Assignment
Look below for the line containing "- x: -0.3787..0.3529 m"; from there, print each line exactly up to and including the line containing "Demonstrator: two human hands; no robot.", and stop.

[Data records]

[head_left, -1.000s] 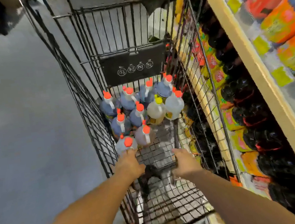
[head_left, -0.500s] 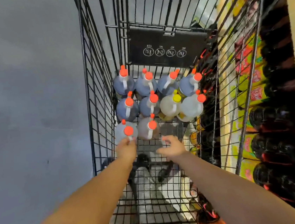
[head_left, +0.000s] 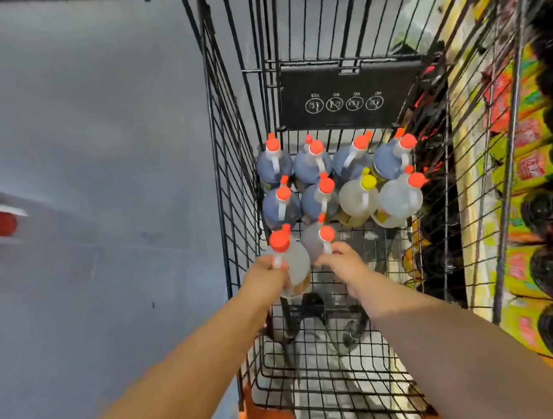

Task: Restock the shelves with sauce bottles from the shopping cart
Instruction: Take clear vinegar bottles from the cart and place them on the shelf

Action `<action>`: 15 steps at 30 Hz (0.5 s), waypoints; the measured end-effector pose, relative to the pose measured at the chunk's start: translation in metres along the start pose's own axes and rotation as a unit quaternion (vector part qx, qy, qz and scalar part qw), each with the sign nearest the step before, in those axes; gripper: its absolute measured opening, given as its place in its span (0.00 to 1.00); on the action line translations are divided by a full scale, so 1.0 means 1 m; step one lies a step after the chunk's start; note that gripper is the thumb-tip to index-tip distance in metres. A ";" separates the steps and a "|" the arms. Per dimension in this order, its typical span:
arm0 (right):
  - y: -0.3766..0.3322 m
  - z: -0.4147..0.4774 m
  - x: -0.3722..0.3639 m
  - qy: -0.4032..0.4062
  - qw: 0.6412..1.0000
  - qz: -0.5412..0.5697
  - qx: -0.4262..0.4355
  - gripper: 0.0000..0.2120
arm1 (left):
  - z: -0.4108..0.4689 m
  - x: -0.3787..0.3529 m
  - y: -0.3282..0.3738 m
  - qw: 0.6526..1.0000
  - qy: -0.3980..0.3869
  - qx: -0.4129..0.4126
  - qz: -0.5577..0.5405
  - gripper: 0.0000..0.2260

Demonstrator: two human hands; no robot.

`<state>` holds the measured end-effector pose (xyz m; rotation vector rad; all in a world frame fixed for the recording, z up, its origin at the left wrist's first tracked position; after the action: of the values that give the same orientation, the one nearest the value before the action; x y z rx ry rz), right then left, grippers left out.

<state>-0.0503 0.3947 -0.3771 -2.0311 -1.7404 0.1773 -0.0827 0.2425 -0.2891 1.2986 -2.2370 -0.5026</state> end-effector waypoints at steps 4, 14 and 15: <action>0.009 -0.020 0.013 0.045 0.997 0.055 -0.006 0.08 | -0.027 0.007 0.029 0.995 -0.030 -0.065 0.063 0.11; 0.030 -0.119 0.033 0.282 0.931 0.230 0.044 0.14 | -0.061 0.024 0.071 0.955 -0.150 -0.207 0.150 0.05; 0.034 -0.134 0.030 0.314 0.915 0.249 0.054 0.13 | -0.064 0.026 0.073 0.944 -0.165 -0.234 0.166 0.04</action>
<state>0.0373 0.3861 -0.2667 -2.0948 -0.7966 -0.2035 -0.1059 0.2504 -0.1917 0.6144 -2.3304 -1.1020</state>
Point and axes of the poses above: each hand's wrist, its own z-axis towards the middle knuckle, its own x-axis out of the back of the hand, y = z × x, the point moved 2 cm from there along z, towards the middle knuckle, and after that the axes turned 6 degrees about -x, right-handed, at the moved point
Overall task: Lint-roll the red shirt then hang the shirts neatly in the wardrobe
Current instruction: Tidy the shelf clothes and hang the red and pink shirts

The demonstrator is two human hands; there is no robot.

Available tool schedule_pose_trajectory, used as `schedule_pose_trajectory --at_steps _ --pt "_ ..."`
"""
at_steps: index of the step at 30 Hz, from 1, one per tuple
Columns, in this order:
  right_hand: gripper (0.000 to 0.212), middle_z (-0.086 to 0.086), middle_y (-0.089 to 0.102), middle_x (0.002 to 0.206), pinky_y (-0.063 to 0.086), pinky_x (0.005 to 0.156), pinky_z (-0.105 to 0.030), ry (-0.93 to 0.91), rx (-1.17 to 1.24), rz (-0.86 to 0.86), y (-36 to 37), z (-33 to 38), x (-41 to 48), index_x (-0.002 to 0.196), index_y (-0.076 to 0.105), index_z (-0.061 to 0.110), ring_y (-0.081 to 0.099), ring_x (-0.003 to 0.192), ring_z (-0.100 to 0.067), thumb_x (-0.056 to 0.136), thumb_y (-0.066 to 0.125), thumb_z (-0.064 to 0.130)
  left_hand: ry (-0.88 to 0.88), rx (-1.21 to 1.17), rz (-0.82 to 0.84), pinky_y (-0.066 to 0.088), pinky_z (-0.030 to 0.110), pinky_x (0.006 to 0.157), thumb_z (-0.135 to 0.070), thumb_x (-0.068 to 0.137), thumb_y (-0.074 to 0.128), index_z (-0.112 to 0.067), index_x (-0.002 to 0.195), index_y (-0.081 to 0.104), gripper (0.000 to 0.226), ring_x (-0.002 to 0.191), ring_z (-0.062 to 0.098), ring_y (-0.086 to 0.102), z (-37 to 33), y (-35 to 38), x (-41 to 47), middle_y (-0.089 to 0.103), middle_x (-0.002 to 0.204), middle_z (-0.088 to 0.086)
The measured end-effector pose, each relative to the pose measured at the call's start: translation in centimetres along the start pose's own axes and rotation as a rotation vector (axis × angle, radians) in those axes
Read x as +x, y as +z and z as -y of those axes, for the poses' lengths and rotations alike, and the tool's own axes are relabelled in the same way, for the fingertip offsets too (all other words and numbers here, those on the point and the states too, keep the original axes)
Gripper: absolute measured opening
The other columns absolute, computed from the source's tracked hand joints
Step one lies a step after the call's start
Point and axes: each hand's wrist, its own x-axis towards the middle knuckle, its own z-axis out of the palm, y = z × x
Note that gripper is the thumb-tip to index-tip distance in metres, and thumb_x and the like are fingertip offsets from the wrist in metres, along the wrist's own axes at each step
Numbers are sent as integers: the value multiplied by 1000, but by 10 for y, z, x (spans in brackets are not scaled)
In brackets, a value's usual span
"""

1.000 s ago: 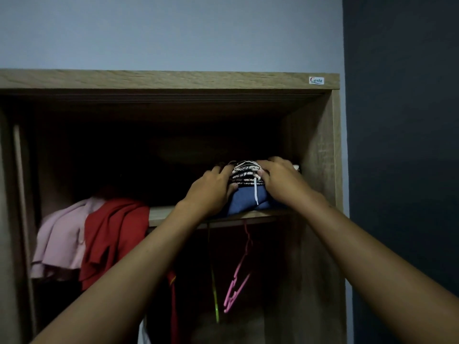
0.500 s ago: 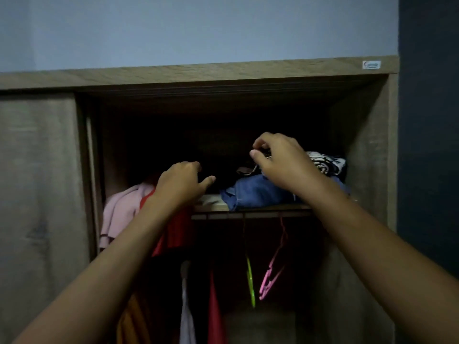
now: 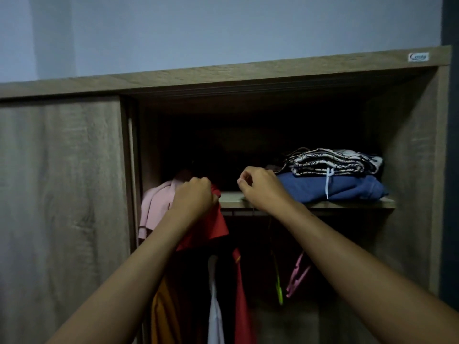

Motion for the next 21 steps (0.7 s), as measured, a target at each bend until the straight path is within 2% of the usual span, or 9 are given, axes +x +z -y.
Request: schedule_pose_trajectory --at_steps 3,5,8,11,15,18,21 --pt "18 3 68 83 56 68 -37 30 -13 27 0 -1 2 88 65 22 64 79 -15 96 57 35 -13 -20 11 46 41 87 -30 96 58 -4 107 64 29 106 40 64 -7 -1 2 67 113 20" --pt "18 3 68 82 58 70 -39 52 -8 39 1 -4 3 85 65 23 64 77 -14 94 59 37 -36 -31 2 46 40 88 -38 94 58 -4 105 65 36 105 38 63 -5 0 2 68 112 20" --pt "18 3 68 82 58 71 -40 77 10 30 2 -6 5 81 64 25 64 77 -14 92 61 39 -102 -69 23 45 42 92 -59 91 53 -5 111 65 59 110 37 61 2 6 1 66 116 20" --pt "19 1 68 82 58 71 -40 92 10 28 3 -5 5 81 65 23 64 77 -15 92 61 38 -90 -98 21 46 41 89 -50 93 56 -2 114 62 52 113 41 58 7 6 3 63 120 23" --pt "22 -1 68 79 57 69 -37 96 -2 47 3 0 5 80 66 18 64 76 -18 92 60 36 -9 -124 -80 45 43 79 -19 91 56 0 100 60 21 99 44 61 13 9 8 63 108 25" --pt "24 -2 68 79 50 64 -30 122 13 52 3 1 7 82 67 15 63 76 -18 94 59 34 68 -157 -127 41 42 72 -22 93 55 -4 90 61 19 92 41 63 12 15 2 66 98 21" --pt "26 -3 67 76 44 62 -27 135 23 39 3 2 8 80 67 13 64 75 -21 96 57 31 251 -303 -170 39 43 64 -25 93 58 -9 76 55 24 78 39 61 10 18 -8 65 80 17"
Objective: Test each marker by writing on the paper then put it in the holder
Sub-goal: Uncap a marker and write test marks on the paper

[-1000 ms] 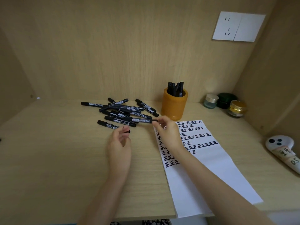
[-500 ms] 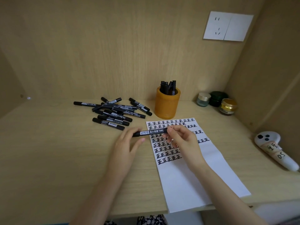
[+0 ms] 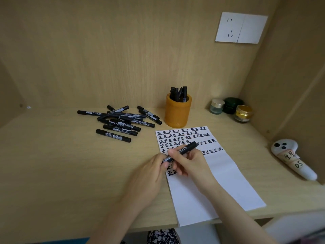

Answer area
  - x: -0.3787..0.3529 m
  - y: -0.3282..0.3738 m
  - qw: 0.6526..1.0000
  - qy: -0.3980..0.3869
  - qx: -0.4129..0.4126
  - qz: -0.5577..0.5405
  - gripper: 0.0000..0.2260

Demonstrator: two human hands; no robot.

That is the complete output.